5. Unengaged employees increase customer complaints.
Employee satisfaction is directly linked to customer satisfaction. According to a study by GuideStar Research, client perception is heavily influenced by the perceived dedication of your employees. In the minds of customers, employee attitudes are directly tied to the quality of a company. Poor attitudes chip away at customer trust in the organization as a whole.
In an article for McKinsey & Company, Jeff Cava, CHRO for Starwood Hotels and Resorts Worldwide, directly connected employee attitude and performance with customer satisfaction:
“Increased collaboration between departments in the hotel, self-reported by employees, was very predictive of reduction of customer complaints and associated increases in occupancy rate. We intuitively knew that employees’ attitudes had a massive impact on client satisfaction, but this time it was real data!”

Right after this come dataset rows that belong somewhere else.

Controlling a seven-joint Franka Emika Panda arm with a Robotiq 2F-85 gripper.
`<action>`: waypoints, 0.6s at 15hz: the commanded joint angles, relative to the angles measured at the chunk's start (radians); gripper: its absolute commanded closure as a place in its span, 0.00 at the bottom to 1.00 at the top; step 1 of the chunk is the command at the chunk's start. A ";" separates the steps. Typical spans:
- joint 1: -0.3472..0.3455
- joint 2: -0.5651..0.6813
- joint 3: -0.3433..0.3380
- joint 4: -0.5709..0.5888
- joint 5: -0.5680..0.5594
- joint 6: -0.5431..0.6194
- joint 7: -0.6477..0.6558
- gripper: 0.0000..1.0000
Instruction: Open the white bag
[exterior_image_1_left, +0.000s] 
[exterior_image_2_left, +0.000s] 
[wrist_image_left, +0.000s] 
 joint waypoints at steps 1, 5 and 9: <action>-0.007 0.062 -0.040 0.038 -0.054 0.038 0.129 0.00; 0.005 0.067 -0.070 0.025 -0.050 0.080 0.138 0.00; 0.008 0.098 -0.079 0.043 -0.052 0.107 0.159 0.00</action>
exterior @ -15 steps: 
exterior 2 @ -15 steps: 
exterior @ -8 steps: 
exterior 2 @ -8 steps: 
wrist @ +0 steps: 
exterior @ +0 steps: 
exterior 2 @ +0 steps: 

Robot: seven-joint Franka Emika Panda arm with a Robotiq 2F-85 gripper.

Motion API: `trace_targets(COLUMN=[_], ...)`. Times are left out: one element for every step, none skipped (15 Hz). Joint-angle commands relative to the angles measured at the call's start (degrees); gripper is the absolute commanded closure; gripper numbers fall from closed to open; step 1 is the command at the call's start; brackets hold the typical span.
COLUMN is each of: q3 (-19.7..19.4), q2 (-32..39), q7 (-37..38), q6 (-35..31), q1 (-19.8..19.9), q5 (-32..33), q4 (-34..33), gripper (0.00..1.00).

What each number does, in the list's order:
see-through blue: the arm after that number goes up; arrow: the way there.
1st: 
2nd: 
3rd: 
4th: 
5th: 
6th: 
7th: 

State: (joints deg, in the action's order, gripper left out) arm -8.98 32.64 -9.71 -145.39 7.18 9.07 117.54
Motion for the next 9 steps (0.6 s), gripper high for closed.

6. Unengaged employees cost you if they stay but also if they leave.
In periods of recession, unengaged employees don’t leave. They stay and slowly infect your workforce with negativity. While having unengaged employees leave may sound like a good thing, it can be more expensive than you think.
It can cost a whopping 21.4% of an employee’s annual pay to replace him or her. The Society of Human Resources Management puts that number even higher, estimating costs between six and nine months’ salary to replace a position. To illustrate, an employee that makes $40,000 a year can cost your organization $20,000 to $30,000 to replace. That doesn’t even include revenue lost because of poor productivity.
Engage your employees to increase your bottom line
The financial blow unengaged employees can deal to their organizations is undeniable. They cost businesses billions of dollars a year in lost profits and wasted resources. Fortunately, out of all of the challenges businesses contend with today, keeping employees engaged is one they have the most control over.
“Even if someone has become disengaged, there is always a spark you can re-ignite,” says Barbier. “One element of your culture could be off, but that one element could easily look different in a month. It could be a particular person, a role, or even just an intense growth period. The landscape of an organization is always changing. A great leader should be truly tied into their teams and sensitive to any disturbances. By building trust with your team members, you can help them stay engaged even if you hit a few rough spots.”
There are specific tactics and strategies organizations can pursue that have real, impactful results. All companies should consider an investment in human resource optimization as one of the best they can make for the long-term health of their business.